──────── Data provided ────────

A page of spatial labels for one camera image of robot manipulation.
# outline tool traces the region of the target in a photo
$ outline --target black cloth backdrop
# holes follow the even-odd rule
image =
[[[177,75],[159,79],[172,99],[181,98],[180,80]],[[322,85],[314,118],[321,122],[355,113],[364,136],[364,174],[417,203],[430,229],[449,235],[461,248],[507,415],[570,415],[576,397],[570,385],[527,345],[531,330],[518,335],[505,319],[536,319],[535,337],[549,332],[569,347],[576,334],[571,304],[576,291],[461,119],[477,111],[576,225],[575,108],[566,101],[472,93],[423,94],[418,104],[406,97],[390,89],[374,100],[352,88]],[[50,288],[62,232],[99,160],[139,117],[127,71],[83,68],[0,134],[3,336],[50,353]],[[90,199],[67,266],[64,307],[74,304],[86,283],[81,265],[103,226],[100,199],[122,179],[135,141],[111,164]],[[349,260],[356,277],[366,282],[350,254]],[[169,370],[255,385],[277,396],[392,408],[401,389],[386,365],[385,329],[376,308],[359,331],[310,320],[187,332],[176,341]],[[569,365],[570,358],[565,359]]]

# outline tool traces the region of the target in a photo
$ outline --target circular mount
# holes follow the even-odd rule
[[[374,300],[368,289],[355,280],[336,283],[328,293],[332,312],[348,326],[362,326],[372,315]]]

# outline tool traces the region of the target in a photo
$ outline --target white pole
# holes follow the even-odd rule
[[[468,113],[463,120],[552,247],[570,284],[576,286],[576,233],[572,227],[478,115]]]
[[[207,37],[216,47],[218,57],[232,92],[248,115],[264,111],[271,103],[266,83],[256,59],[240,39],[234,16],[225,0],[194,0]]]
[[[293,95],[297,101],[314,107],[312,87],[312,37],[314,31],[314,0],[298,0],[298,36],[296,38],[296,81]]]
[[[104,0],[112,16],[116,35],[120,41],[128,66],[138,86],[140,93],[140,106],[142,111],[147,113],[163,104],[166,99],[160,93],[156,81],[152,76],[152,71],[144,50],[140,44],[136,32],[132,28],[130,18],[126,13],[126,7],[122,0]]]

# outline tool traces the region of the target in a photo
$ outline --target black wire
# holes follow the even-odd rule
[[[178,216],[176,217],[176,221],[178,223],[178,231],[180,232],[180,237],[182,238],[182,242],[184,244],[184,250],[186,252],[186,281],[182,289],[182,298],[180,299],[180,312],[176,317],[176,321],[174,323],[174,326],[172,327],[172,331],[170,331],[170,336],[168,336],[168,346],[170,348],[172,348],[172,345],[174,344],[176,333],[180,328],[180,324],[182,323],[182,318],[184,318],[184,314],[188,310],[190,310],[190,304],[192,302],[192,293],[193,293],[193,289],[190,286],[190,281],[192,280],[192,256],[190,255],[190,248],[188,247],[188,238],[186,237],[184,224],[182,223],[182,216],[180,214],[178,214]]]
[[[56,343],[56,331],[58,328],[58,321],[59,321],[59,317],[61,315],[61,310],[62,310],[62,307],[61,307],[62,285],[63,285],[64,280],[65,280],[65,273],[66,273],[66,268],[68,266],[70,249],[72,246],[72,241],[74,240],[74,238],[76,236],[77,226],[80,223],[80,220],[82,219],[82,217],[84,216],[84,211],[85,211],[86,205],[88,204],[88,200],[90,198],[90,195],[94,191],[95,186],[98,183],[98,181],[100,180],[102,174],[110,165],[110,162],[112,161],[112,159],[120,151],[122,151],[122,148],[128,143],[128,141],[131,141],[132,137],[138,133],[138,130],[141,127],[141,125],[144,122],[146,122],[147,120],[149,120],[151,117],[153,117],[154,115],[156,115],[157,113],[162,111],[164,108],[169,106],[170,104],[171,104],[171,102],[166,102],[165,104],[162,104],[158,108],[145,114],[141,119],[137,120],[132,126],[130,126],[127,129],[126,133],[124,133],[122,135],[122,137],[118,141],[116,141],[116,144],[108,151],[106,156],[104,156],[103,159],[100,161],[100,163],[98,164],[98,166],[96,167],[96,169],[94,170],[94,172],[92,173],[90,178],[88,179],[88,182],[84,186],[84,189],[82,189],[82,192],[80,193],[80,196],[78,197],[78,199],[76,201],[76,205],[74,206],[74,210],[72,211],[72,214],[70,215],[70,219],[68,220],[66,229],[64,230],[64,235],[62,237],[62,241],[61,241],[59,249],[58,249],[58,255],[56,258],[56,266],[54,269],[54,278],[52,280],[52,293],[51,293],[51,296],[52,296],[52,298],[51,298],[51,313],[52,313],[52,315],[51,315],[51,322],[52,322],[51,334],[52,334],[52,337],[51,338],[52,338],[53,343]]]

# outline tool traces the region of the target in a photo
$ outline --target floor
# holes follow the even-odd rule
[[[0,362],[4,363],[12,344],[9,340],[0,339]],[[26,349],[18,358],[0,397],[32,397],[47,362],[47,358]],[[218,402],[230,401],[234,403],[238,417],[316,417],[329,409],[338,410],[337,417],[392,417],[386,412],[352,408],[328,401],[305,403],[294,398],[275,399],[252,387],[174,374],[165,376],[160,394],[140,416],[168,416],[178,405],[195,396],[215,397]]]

────────

● **Assigned task**
Output the full listing again with nothing altered.

● **Task output**
A page of spatial labels for one camera image of robot manipulation.
# outline tool traces the region of the target in a photo
$ outline --target black cloth backdrop
# holes follow the even-odd rule
image =
[[[177,75],[159,79],[172,99],[181,98],[180,80]],[[322,85],[314,118],[321,122],[355,113],[364,136],[364,174],[417,203],[430,229],[449,235],[461,248],[507,415],[570,415],[576,397],[570,385],[527,345],[531,330],[518,335],[505,319],[536,319],[535,337],[549,332],[569,347],[576,334],[571,304],[576,291],[461,119],[477,111],[576,225],[575,108],[566,101],[472,93],[423,94],[418,104],[406,97],[390,89],[374,100],[352,88]],[[50,288],[62,232],[99,160],[139,117],[127,71],[83,68],[0,134],[3,336],[50,353]],[[90,199],[67,266],[64,307],[74,304],[86,283],[81,265],[103,226],[100,199],[122,179],[135,141],[111,164]],[[349,260],[356,277],[366,282],[350,254]],[[169,370],[255,385],[277,396],[392,408],[401,389],[386,365],[385,329],[376,308],[359,331],[310,320],[187,332],[176,341]],[[569,365],[570,358],[565,359]]]

# outline tool traces the region of the target in a photo
$ outline --target circular mount
# holes follow the even-odd rule
[[[374,300],[368,289],[355,280],[336,283],[328,293],[332,312],[348,326],[362,326],[372,315]]]

# outline tool traces the region of the target in a photo
$ outline --target white pole
# holes follow the even-odd rule
[[[468,113],[463,120],[552,247],[570,284],[576,286],[576,233],[572,227],[478,115]]]
[[[207,37],[216,47],[218,57],[232,92],[248,115],[264,111],[271,103],[266,83],[256,59],[240,39],[234,16],[225,0],[194,0]]]
[[[293,95],[297,101],[314,107],[312,87],[312,37],[314,31],[314,0],[298,0],[298,36],[296,38],[296,81]]]
[[[104,0],[112,16],[116,35],[120,41],[128,66],[138,86],[140,93],[140,106],[142,111],[147,113],[163,104],[166,99],[160,93],[156,81],[152,76],[152,71],[144,50],[140,44],[136,32],[132,28],[130,18],[126,13],[126,7],[122,0]]]

# outline tool traces the region of the target in a photo
$ outline --target black wire
# holes follow the even-odd rule
[[[178,216],[176,217],[176,221],[178,223],[178,231],[180,232],[180,237],[182,238],[182,242],[184,244],[184,250],[186,252],[186,281],[182,289],[182,298],[180,299],[180,312],[176,317],[176,321],[174,323],[174,326],[172,327],[172,331],[170,331],[170,336],[168,336],[168,346],[170,348],[172,348],[172,345],[174,344],[176,333],[180,328],[180,324],[182,323],[182,318],[184,318],[184,314],[188,310],[190,310],[190,304],[192,302],[192,293],[193,293],[193,289],[190,286],[190,281],[192,280],[192,256],[190,255],[190,248],[188,247],[188,238],[186,237],[184,224],[182,223],[182,216],[180,214],[178,214]]]
[[[56,343],[56,331],[58,328],[58,321],[59,321],[59,317],[61,315],[61,310],[62,310],[62,307],[61,307],[62,285],[63,285],[64,280],[65,280],[65,273],[66,273],[66,268],[68,266],[70,249],[72,246],[72,241],[74,240],[74,238],[76,236],[77,226],[80,223],[80,220],[82,219],[82,217],[84,216],[84,211],[85,211],[86,205],[88,204],[88,200],[90,198],[90,195],[94,191],[95,186],[98,183],[98,181],[100,180],[102,174],[110,165],[110,162],[112,161],[112,159],[120,151],[122,151],[122,148],[128,143],[128,141],[131,141],[132,137],[138,133],[138,130],[141,127],[141,125],[144,122],[146,122],[147,120],[149,120],[151,117],[153,117],[154,115],[156,115],[157,113],[162,111],[164,108],[169,106],[170,104],[171,104],[171,102],[166,102],[165,104],[162,104],[158,108],[145,114],[141,119],[137,120],[132,126],[130,126],[127,129],[126,133],[124,133],[122,135],[122,137],[118,141],[116,141],[116,144],[108,151],[106,156],[104,156],[103,159],[100,161],[100,163],[98,164],[98,166],[96,167],[96,169],[94,170],[94,172],[92,173],[90,178],[88,179],[88,182],[84,186],[84,189],[82,189],[82,192],[80,193],[80,196],[78,197],[78,199],[76,201],[76,205],[74,206],[74,210],[72,211],[72,214],[70,215],[70,219],[68,220],[66,229],[64,230],[64,235],[62,237],[62,241],[61,241],[59,249],[58,249],[58,255],[56,258],[56,266],[54,269],[54,278],[52,280],[52,293],[51,293],[51,296],[52,296],[52,298],[51,298],[51,313],[52,313],[52,315],[51,315],[51,322],[52,322],[51,334],[52,334],[52,337],[51,338],[52,338],[53,343]]]

# outline tool traces the region of the target in a photo
$ outline --target floor
# holes follow the even-odd rule
[[[0,362],[4,363],[12,344],[9,340],[0,339]],[[26,349],[18,358],[0,397],[32,397],[47,362],[47,358]],[[218,402],[230,401],[234,403],[238,417],[316,417],[329,409],[338,410],[337,417],[392,417],[386,412],[352,408],[328,401],[305,403],[294,398],[275,399],[252,387],[174,374],[165,376],[160,394],[140,416],[168,416],[178,405],[195,396],[215,397]]]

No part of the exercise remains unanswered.